Essa pelo visto era a pergunta a que queria chegar, porque depois disso não falou mais nada. Aliviou o peso do corpo. Eu por minha vez respirei fundo e engatei a ladainha:

– O mundo daqui é uma cópia quase perfeita do de lá. Nossa única ação é importar os mecanismos de funcionamento e manter a infraestrutura. Tudo roda de modo autônomo, como aliás toda realidade que se preste.

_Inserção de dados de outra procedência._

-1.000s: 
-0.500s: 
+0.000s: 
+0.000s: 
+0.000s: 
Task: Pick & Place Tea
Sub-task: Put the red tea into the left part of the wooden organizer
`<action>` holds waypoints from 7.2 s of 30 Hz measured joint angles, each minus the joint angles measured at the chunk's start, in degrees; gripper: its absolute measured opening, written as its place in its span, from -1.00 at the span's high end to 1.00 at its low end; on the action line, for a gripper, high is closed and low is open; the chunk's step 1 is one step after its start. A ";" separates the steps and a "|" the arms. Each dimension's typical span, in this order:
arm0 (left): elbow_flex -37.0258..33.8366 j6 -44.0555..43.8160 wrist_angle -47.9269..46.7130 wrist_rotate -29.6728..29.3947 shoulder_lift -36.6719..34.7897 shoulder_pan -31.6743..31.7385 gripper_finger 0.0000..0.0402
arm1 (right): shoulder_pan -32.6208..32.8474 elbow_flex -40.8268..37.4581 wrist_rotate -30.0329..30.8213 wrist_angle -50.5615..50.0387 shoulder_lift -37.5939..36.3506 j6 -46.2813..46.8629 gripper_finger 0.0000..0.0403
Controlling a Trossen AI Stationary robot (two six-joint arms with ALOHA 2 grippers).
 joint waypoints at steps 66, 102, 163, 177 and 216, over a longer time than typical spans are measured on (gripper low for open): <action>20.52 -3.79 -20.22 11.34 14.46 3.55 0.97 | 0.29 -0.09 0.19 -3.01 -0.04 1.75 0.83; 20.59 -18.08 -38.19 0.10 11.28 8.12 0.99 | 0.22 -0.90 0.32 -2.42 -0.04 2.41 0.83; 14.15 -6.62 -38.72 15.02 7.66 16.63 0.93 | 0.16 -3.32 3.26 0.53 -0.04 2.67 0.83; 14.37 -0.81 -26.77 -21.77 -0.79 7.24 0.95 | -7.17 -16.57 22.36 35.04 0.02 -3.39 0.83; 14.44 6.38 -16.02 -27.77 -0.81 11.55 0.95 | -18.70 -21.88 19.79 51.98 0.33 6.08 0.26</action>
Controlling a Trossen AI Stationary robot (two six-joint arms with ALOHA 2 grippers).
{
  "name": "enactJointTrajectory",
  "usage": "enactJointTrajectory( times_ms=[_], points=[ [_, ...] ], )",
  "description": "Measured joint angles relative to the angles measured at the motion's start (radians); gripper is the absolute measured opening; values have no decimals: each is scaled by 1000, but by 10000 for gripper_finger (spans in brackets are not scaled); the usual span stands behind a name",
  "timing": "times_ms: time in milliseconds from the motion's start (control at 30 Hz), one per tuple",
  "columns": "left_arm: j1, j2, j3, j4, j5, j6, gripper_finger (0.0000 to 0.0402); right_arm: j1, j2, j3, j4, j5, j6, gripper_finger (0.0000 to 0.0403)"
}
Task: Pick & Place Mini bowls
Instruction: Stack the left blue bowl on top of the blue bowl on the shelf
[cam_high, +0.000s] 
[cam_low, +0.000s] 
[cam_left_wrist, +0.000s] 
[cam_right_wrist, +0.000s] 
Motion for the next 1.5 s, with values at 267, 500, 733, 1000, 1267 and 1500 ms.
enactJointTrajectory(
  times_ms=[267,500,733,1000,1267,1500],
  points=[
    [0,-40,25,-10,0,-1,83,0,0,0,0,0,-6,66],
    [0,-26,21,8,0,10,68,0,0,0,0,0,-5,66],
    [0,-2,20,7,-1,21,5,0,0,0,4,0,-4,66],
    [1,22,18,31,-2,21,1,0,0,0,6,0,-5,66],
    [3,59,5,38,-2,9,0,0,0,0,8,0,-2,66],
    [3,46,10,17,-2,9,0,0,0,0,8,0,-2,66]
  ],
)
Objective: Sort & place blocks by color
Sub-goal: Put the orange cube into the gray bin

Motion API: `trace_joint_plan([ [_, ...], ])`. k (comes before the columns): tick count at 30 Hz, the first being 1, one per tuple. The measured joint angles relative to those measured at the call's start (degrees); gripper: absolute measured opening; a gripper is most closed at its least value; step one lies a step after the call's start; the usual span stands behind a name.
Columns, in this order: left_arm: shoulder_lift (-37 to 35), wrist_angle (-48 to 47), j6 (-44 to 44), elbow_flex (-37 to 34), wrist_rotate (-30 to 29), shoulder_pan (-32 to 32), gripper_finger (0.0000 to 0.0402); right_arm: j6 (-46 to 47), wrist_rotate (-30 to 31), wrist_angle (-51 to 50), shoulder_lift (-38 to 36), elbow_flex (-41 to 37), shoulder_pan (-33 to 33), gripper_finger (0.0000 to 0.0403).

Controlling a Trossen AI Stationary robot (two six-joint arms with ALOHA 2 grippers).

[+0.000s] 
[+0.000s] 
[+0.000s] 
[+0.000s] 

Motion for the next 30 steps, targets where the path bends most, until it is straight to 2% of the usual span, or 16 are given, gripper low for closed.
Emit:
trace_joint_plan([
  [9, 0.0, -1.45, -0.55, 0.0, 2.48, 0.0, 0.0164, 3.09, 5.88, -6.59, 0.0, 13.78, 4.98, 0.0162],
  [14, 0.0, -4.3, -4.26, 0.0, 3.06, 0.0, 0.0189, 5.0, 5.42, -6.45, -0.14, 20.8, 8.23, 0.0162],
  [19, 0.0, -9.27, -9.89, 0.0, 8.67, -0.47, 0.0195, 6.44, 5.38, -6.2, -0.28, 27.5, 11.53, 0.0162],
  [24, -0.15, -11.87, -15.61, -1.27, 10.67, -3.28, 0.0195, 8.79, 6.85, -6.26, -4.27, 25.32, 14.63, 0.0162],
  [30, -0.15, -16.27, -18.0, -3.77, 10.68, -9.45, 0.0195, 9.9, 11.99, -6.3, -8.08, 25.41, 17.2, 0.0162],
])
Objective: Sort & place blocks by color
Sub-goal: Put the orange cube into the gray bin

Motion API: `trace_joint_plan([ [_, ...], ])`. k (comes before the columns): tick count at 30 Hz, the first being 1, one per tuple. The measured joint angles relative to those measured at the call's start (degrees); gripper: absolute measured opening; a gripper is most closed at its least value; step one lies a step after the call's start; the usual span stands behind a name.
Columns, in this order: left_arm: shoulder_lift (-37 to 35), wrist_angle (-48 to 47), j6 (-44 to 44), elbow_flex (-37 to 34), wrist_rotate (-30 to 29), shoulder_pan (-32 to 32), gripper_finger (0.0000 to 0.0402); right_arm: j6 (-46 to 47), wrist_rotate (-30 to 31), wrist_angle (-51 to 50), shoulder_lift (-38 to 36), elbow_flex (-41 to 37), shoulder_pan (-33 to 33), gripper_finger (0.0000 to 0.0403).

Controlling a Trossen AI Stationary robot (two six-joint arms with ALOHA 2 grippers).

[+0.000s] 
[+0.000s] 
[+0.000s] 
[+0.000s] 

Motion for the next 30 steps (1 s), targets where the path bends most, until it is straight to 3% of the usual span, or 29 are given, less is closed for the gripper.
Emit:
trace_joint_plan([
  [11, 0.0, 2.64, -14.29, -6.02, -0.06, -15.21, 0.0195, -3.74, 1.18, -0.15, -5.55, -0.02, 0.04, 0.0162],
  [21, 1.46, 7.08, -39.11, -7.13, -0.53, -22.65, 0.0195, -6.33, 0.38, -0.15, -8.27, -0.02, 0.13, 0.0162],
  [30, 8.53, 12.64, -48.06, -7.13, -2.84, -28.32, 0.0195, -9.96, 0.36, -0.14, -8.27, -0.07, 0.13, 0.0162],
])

Mas me calei também porque ela não se mostrava mais interessada. Começou a me morder enquanto eu falava, aquelas mordidinhas molhadas nos músculos dos braços e do pescoço que acabam funcionando pra mim como uma massagem, na verdade a mais maravilhosa possível. Esqueci tudo, medos, contradições, como aliás sempre esquecia, e pelas horas seguintes consegui ainda uma vez mais viver tudo como se fosse antes, a vida original, a Ceci original. Quando voltei pra cá, já tinha decidido o que fazer.

Eu não só posso influenciá-la como posso sê-la. E depois dessa noite não deu mais pra resistir. Assim que acordei na manhã seguinte, acessei a realidade virtual pela primeira vez com a focalização interior na Ceci em terceira pessoa.

Você acha doentio? Assumir a identidade da pessoa que ama? Invadir sua subjetividade, ter total acesso à sua consciência, tomar todas as decisões, sem que nada mude pra ela, sem que ela perceba, sem que ela deixe de ser ela? Eu sabia que tentar isso não daria nada de bom. Sério, devia ser proibido. Ou difícil de fazer, pelo menos. Foi uma parada tão maluca que, mesmo tendo durado só uns minutos, tô até agora tomando coragem pra voltar. Isso deve ter já uns dois anos. Daqui e de lá.